◆ **Task description**:
What you give back must match the data exactly, minus the pictures.

◆ **Dataset content**:
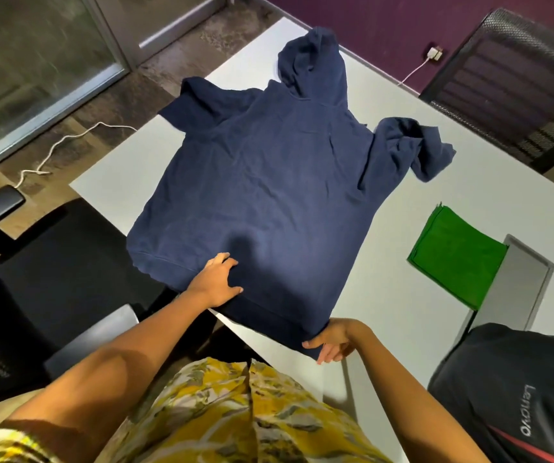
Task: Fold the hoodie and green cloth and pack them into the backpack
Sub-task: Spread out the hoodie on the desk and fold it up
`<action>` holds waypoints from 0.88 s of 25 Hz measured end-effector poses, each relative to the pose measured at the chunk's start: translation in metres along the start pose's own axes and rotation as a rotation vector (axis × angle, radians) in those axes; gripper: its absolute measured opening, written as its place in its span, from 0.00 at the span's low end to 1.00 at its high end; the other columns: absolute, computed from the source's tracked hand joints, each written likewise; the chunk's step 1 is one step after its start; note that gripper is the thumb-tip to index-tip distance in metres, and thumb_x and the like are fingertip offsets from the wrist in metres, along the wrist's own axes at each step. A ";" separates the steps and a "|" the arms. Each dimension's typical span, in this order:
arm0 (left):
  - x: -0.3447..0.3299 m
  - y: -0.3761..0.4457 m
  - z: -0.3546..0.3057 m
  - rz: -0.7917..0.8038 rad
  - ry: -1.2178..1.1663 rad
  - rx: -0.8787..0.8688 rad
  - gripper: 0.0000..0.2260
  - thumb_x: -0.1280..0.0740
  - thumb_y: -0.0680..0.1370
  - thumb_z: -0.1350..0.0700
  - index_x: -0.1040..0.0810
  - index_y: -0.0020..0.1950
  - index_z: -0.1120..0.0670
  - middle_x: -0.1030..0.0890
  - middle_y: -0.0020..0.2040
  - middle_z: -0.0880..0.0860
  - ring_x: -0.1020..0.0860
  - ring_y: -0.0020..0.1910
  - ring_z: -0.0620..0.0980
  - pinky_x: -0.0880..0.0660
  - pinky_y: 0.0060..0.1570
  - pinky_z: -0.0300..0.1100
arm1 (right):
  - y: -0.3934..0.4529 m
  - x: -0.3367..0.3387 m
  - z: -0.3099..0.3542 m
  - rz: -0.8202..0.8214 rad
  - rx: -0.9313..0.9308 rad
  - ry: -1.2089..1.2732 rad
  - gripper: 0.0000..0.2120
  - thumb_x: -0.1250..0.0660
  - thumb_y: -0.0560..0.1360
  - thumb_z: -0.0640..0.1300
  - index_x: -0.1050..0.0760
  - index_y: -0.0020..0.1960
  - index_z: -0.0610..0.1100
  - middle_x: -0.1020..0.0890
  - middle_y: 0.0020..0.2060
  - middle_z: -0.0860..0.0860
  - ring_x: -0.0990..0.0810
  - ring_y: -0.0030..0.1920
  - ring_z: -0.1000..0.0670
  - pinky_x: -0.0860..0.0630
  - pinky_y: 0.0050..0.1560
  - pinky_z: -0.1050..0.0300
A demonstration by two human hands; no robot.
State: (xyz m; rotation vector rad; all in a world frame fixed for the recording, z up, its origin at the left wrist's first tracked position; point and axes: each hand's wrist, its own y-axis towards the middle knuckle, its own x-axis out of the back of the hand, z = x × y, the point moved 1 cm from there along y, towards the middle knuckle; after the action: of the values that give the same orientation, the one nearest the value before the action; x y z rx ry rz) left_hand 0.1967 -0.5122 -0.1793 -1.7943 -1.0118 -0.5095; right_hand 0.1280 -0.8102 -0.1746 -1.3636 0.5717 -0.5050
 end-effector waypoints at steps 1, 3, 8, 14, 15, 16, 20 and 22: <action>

◆ **Solution to this problem**:
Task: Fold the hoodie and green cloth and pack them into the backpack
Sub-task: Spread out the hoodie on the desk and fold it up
`<action>` holds waypoints from 0.88 s of 25 Hz measured end-effector poses, each relative to the pose measured at the chunk's start: translation in metres along the start pose's own axes and rotation as a rotation vector (axis × angle, radians) in those axes; gripper: its absolute measured opening, written as its place in its span, from 0.00 at the span's low end to 1.00 at its high end; the other columns: absolute, computed from the source's tracked hand joints, each written likewise; the chunk's step 1 is one step after its start; note that gripper is the thumb-tip to index-tip distance in metres, and thumb_x and the like are fingertip offsets from the wrist in metres, along the wrist's own axes at each step. A ";" separates the steps and a "|" the arms. Each dimension's typical span, in this order:
arm0 (left):
  - x: -0.3447..0.3299 m
  - y: -0.3761..0.4457 m
  - z: -0.3546..0.3057 m
  - rz: -0.7917..0.8038 rad
  - ry: -1.2178..1.1663 rad
  - rx: -0.8787..0.8688 rad
  - gripper: 0.0000..0.2260
  - thumb_x: -0.1280..0.0740
  - thumb_y: -0.0680..0.1370
  - thumb_z: -0.1350..0.0700
  - index_x: -0.1040..0.0810
  - index_y: -0.0020..0.1950
  - index_z: -0.1120..0.0670
  - middle_x: -0.1030..0.0890
  - middle_y: -0.0020..0.2040
  - middle_z: -0.0880..0.0860
  - ring_x: -0.1020..0.0860
  - ring_y: -0.0020..0.1910
  - ring_z: -0.0620..0.0980
  - pinky_x: -0.0880..0.0660
  - pinky_y: 0.0060..0.1570
  - pinky_z: -0.0300..0.1100
arm1 (right):
  - y: -0.3934..0.4529 m
  - x: -0.3367..0.3387 m
  - z: -0.3099..0.3542 m
  - rz: -0.8202..0.8214 rad
  - rx: -0.9313..0.9308 rad
  - ry: -1.2089..1.2732 rad
  - gripper: 0.0000..0.2120
  - thumb_x: -0.1250..0.0660
  - thumb_y: -0.0560..0.1360
  - thumb_z: -0.0640..0.1300
  - index_x: -0.1050..0.0760
  - index_y: -0.0020..0.1960
  - index_z: -0.0610..0.1100
  - middle_x: -0.1020..0.0890
  - middle_y: 0.0020..0.2060
  - middle_z: -0.0860..0.0860
  - ring_x: -0.0990..0.0810
  - ring_y: -0.0030..0.1920
  - ring_z: -0.1000..0.0670
  - pinky_x: -0.0860..0.0630
  - pinky_y: 0.0050..0.1560
  - pinky_z: -0.1050..0.0300
A demonstration by two human hands; no robot.
State: (xyz m; rotation vector rad; all in a world frame fixed for the recording, z up, its origin at the left wrist's first tracked position; point and axes: each hand's wrist, its own y-axis towards the middle knuckle, its own x-axis out of the back of the hand, z = x × y, the point moved 1 cm from there along y, towards the middle knuckle; after the action: of the values that give the same orientation, the one nearest the value before the action; x y z rx ry rz) left_hand 0.1967 -0.5122 -0.1793 -1.7943 -1.0118 -0.5095; right_hand 0.1280 -0.8102 -0.1746 -1.3636 0.5717 -0.5050
 end-effector waypoints at steps 1, 3, 8, 14, 15, 16, 20 and 22: <action>

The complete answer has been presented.